Adam Vinatieri wants to play in 2020, but ongoing quarantine may prevent him from doing so, per report

Adam Vinatieri wants to return for a 25th season, the legendary kicker told NFL Network’s Tom Pelissero on Wednesday.

The issue, according to Pelissero, is the status of Vinatieri’s knee that was operated on back in December. Vinatieri reportedly said that the quarantine (due to the ongoing coronavirus pandemic) has slowed his rehab following surgery, leaving him unsure as to whether or not he will be physically ready to play by the start of the 2020 season. 

Vinatieri, 47, is one of the most decorated kickers in NFL history. The NFL’s all-time leading scorer and a three-time All-Pro, Vinatieri has led the NFL in field goal percentage three different times. He also also four Super Bowl rings, winning three titles with the Patriots before winning his fourth title with the Colts at the end of the 2006 season. Vinatieri is also the owner of two Super Bowl-winning kicks as well as two other iconic playoff games: his three field goal performance (in snowy conditions) in New England’s 2001 playoff win over the Raiders, and his five field goal performance in the Colts’ 2006 second-round playoff win over Baltimore.

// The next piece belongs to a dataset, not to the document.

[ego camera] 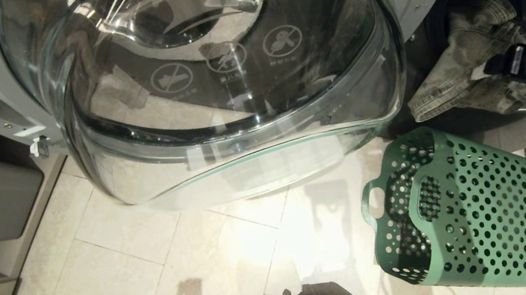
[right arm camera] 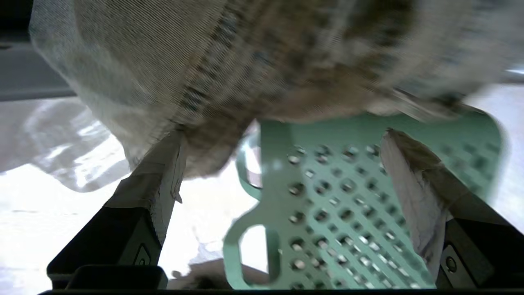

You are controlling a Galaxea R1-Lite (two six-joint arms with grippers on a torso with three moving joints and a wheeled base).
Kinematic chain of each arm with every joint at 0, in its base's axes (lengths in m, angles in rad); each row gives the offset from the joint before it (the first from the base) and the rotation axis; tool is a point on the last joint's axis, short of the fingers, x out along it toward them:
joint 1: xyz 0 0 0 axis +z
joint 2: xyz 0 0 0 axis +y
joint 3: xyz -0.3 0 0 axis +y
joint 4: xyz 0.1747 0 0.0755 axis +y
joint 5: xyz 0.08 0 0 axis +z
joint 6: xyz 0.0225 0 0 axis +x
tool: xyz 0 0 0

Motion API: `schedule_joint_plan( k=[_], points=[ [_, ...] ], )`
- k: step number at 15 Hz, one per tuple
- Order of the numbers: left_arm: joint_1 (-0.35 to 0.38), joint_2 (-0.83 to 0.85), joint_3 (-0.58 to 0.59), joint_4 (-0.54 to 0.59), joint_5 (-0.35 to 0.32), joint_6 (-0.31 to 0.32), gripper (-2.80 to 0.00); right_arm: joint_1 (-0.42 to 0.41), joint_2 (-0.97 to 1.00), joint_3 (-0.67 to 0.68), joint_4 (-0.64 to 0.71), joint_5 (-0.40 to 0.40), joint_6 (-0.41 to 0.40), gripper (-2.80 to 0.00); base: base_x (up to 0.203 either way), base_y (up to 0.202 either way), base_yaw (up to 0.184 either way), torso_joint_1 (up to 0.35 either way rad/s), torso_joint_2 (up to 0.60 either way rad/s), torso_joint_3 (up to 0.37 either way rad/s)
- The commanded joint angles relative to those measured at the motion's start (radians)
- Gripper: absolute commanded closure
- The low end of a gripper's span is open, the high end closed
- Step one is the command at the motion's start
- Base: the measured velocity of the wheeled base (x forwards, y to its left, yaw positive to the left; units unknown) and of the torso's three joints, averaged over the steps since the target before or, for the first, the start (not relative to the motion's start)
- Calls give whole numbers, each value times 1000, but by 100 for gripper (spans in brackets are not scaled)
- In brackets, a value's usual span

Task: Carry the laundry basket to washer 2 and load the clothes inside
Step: Place the clothes into the washing machine

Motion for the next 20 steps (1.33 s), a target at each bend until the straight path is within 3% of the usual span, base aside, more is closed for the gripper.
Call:
schedule_joint_plan(
  k=[1, 4, 10, 15, 20],
  points=[
    [0, 0, 2, 0, 0, 1, 0, -10, 102, -2, -53, 51, 6, -280, 0, 0, 0, 0, 0, 0],
    [0, 0, 2, 0, 0, 0, 0, -13, 155, -39, -79, 194, 30, -280, 0, 0, 0, 0, 0, 0],
    [-1, 0, 2, 0, 0, 1, 0, -4, 86, -111, 85, 281, 63, -280, 0, 0, 0, 0, 0, 0],
    [0, 0, 2, 0, 0, 0, 0, 60, 109, -110, 78, 295, 102, -280, 0, 0, 0, 0, 0, 0],
    [0, 0, 2, 0, 0, 1, 0, 71, 143, -111, 59, 293, 111, -280, 0, 0, 0, 0, 0, 0]
  ],
)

The 2019 season was not a good one for Vinatieri, who set career lows in field goal percentage (68%) and extra point percentage (78.6%). He missed several crucial kicks that played a role in the Colts’ disappointing 7-9 record. To his credit, Vinatieri never blamed last season’s struggles on his injured knee, which limited him to 12 games before finishing the season on injured reserve.

Despite Vinatieri’s forgettable year, Colts owner Jim Irsay did not rule out bringing the future Hall of Famer kicker back for the 2020 season.

“I know he’s rehabbing that knee and it’s something that Chris (Ballard) and Frank (Reich) will talk about and give their opinions to me,” Irsay said regarding Vinatieri’s future, via Jim Ayello of the Indy Star. “As an owner I occasionally step in, but I like to give my people room to make mistakes. Oftentimes that’s how you learn. The best way to learn. It hurts, but you learn that way. 

“But Adam knows how much I think of him. He’s unbelievable. … We’ll see. He’s in rehab mode now, and we’re in the middle of trying to put the team together.”